As Johns notes, I do not contend that every position taken by Carter and Reagan was driven by partisan wrangling, electioneering, or personal ambition. Foreign policy decisions seldom have monocausal roots. Geostrategic concerns, for example, played a part in shaping Carter’s response to the Soviet invasion of Afghanistan in 1980. Ideological convictions helped guide Reagan’s reaction to the Polish crisis in 1981-82. My task was to integrate discussion of domestic politics into an interpretative framework which also devoted attention to themes such as strategy and ideology in explaining the course of events. What is important, however, is that even the most strategic or ideological issues were always viewed through a domestic political (and personal) lens, which determined the nature and timing of foreign policy initiatives. Take, for example, Reagan’s Strategic Defense Initiative (SDI) proposal of March 1983, which—contrary to what has been written in the extant literature—was chiefly unveiled in response to mounting public pressure and congressional obstruction of his strategic defense program. I therefore adopted an “intermestic” approach, looking at how the international and domestic agendas become entwined.[26] Only by examining the full landscape—international and domestic—can we truly grasp how the key figures operated: what influenced their risk calculus; why they chose certain policies and discarded others; or why they decided to change course at a given time. These are questions which cannot be answered without examining domestic variables such as congressional restraints, electoral strategizing, party politics, and public opinion. All three reviewers find great explanatory power in the “intermestic,” particularly Johns and Maar— even though they are not enamored with the term itself.

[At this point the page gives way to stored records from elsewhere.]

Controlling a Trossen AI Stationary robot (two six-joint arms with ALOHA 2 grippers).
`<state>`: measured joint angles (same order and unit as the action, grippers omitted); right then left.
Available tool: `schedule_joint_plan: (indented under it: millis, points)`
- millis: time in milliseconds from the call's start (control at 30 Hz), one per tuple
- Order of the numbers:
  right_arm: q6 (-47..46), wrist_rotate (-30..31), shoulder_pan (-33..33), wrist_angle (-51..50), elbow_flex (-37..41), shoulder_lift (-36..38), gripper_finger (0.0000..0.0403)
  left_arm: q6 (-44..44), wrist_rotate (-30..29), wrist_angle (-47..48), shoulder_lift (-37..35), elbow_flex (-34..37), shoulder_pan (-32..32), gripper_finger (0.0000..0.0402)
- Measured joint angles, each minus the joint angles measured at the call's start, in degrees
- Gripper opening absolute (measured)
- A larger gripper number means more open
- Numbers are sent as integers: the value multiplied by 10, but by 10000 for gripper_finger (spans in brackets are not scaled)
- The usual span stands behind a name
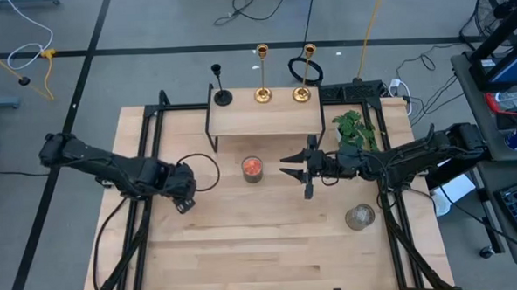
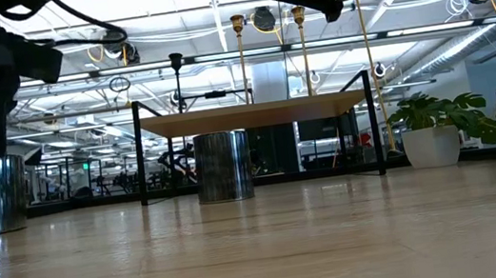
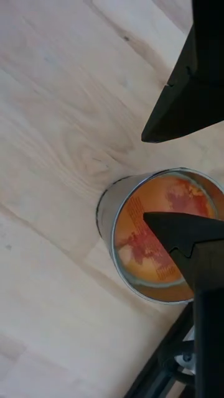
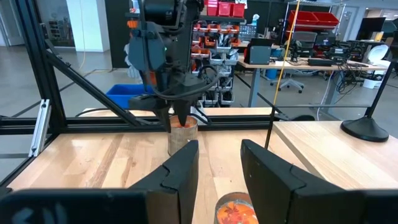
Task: Pick & Place candle stick holders
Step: Put the left orange scented candle on the shelf
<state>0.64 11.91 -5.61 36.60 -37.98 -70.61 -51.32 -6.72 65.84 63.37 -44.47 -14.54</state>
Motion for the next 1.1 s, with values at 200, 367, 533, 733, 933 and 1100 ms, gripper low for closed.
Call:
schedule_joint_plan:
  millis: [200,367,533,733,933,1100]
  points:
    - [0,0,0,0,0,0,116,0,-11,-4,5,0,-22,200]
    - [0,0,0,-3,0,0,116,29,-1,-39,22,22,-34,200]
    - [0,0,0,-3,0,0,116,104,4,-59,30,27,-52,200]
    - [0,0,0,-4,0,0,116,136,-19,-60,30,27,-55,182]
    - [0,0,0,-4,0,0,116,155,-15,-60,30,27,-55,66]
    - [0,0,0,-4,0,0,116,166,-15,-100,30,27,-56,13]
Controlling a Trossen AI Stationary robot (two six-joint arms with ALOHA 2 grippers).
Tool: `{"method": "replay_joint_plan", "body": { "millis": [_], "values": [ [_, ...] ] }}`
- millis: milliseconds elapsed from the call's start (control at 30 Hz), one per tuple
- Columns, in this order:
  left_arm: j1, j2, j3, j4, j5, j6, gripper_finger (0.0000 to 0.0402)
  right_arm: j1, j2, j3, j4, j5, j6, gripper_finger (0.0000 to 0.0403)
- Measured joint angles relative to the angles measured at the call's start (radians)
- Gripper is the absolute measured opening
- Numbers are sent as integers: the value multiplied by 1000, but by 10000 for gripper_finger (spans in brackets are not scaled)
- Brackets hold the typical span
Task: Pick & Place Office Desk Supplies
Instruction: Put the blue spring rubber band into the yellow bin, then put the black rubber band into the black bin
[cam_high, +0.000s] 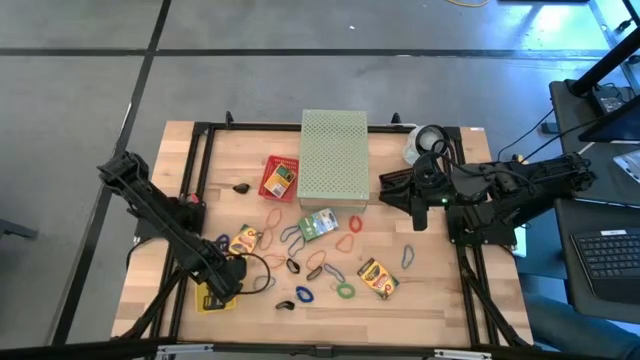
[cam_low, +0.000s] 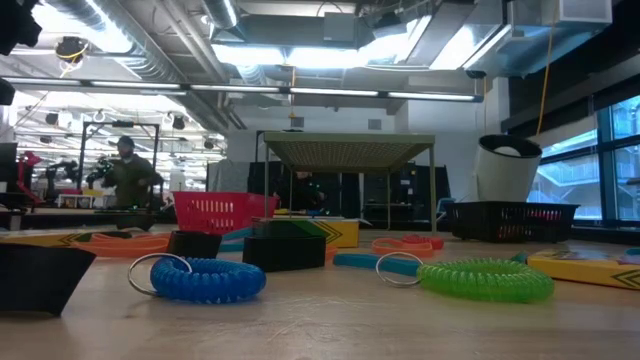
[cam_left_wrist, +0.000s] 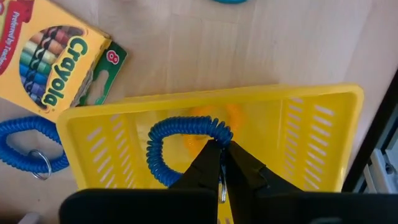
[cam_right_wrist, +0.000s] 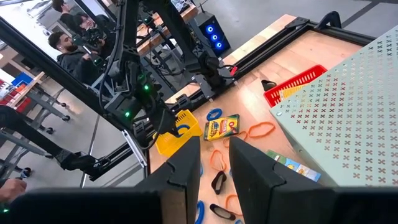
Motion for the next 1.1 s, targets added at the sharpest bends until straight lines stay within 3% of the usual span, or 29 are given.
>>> {"method": "replay_joint_plan", "body": {
  "millis": [233,567,767,967,1100],
  "values": [
    [0,0,0,0,10,-2,82,0,0,0,0,-4,0,86],
    [31,-6,0,1,173,-82,178,0,0,0,0,-30,-26,86],
    [84,-84,0,101,89,-141,185,0,0,0,0,-63,-55,86],
    [136,-171,49,117,82,-127,171,0,0,0,0,-82,-97,86],
    [205,-197,101,-8,-60,-85,158,0,0,0,0,-75,-117,86]
  ]
}}
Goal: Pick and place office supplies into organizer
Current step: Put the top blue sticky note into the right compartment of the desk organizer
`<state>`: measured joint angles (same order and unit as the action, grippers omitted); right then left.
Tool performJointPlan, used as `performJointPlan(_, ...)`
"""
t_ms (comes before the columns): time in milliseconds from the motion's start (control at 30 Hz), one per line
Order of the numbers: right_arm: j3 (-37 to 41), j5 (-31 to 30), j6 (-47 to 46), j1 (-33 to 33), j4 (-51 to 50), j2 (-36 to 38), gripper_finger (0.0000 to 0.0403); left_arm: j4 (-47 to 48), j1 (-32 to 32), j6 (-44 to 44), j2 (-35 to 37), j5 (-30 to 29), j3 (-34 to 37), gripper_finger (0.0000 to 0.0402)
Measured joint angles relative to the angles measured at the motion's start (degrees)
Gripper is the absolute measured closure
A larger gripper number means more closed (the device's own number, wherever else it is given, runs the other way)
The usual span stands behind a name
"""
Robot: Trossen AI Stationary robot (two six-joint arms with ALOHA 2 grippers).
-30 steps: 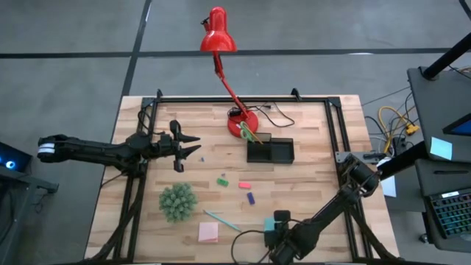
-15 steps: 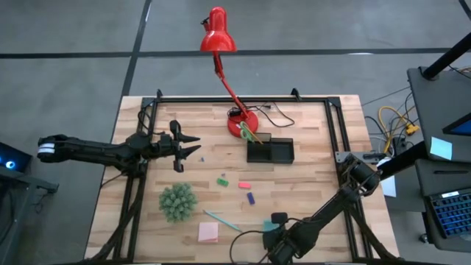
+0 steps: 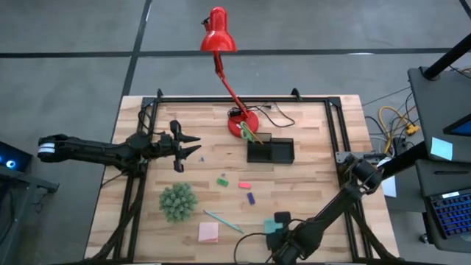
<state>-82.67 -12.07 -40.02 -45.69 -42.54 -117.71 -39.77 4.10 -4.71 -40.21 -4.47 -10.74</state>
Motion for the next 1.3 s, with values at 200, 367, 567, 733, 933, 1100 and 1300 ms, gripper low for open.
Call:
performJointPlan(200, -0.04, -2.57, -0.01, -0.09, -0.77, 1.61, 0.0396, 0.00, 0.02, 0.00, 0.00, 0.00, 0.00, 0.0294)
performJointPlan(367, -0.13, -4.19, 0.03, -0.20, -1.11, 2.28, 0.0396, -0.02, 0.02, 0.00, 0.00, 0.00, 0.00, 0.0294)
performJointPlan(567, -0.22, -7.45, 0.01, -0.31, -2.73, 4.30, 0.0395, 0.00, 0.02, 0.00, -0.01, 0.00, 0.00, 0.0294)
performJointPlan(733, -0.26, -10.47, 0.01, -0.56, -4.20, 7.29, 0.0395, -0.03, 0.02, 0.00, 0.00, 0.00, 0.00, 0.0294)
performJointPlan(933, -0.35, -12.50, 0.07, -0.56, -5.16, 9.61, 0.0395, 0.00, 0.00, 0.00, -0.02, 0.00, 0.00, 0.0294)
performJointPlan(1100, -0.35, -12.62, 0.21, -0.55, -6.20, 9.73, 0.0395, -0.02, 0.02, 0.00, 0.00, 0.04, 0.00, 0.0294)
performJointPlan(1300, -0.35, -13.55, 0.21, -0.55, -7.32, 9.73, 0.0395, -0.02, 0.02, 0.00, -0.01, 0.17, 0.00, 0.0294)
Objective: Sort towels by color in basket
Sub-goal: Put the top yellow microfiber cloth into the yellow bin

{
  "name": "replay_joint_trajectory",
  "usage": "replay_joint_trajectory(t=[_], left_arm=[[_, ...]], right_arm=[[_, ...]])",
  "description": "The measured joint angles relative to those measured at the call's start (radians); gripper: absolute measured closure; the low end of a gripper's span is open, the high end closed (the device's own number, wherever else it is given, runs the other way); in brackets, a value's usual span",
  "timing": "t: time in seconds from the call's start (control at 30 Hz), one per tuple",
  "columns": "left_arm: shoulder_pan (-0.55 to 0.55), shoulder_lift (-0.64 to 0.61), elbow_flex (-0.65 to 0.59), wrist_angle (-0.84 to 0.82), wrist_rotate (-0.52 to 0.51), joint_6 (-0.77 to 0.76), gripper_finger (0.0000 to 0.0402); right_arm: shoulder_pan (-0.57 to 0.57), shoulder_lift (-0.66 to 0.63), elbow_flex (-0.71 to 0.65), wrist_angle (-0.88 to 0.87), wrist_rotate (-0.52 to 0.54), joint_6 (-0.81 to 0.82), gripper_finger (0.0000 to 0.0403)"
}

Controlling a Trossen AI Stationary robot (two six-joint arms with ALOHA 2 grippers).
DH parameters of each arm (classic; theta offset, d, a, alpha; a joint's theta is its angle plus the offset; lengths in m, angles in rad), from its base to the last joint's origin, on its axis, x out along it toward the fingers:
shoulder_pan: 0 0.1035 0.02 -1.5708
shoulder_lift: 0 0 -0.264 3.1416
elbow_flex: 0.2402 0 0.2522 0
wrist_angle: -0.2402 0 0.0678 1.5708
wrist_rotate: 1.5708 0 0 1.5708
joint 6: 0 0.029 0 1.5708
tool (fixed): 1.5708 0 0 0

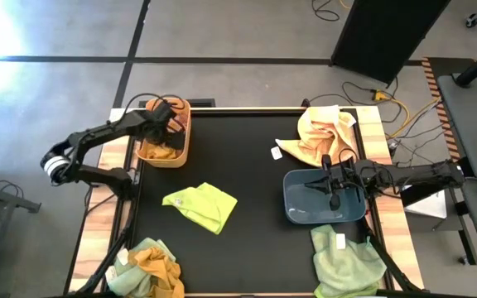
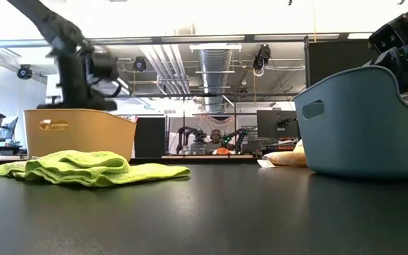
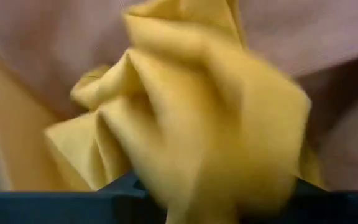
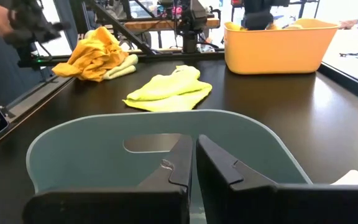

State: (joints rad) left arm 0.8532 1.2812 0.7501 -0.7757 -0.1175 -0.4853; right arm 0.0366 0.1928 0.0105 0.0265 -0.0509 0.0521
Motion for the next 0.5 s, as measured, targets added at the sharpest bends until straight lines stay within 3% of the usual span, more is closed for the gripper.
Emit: replay_joint_trajectory(t=[0.13, 0.27, 0.5], left_arm=[[0.045, 0.025, -0.09, 0.106, 0.097, 0.04, 0.029], [0.051, 0.033, -0.134, 0.166, 0.105, 0.057, 0.0291], [0.047, -0.006, -0.061, 0.045, 0.111, 0.111, 0.0256]], right_arm=[[0.0, 0.0, 0.0, 0.0, 0.0, 0.0, 0.039], [0.0, 0.0, 0.0, 0.0, 0.0, 0.0, 0.039], [0.0, 0.0, 0.0, 0.0, 0.0, 0.0, 0.039]])
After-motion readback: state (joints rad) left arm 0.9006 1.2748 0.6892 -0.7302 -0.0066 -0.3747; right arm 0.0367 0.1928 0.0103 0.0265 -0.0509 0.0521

Nor do I dismiss the importance of international or transnational history. I hugely value these approaches and need no persuading of their utility. International and transnational studies have enriched my understanding of the Cold War (and beyond), and I frequently avail of them in my research and teaching.[27] My new project, a study of America, the West, and the Yugoslav Wars, draws on archives from several nations. As I make clear in the epilogue, international and transnational perspectives are vital, illuminating the effects of US actions around the globe, whether harmful or benign. But they do not necessarily bring us closer to understanding how and why American foreign policy is formed—and at times may take us further away from that endeavor. To neglect the role of domestic politics is to ignore the internal sources of America’s external behavior, limiting our perception of how and why the US acts internationally.[28] It distorts the context in which policy is made by downplaying the forces and constraints—real and perceived—with which decision-makers have to contend: public opinion, election campaigns, party politics, personal ambition, the media, interest groups, and Congress, the world’s most powerful legislative body. I thus find strength in Robert McMahon’s formulation, penned some two decades ago, that American foreign relations history should be a “Janus-faced” field—looking inward as well as outward.[29]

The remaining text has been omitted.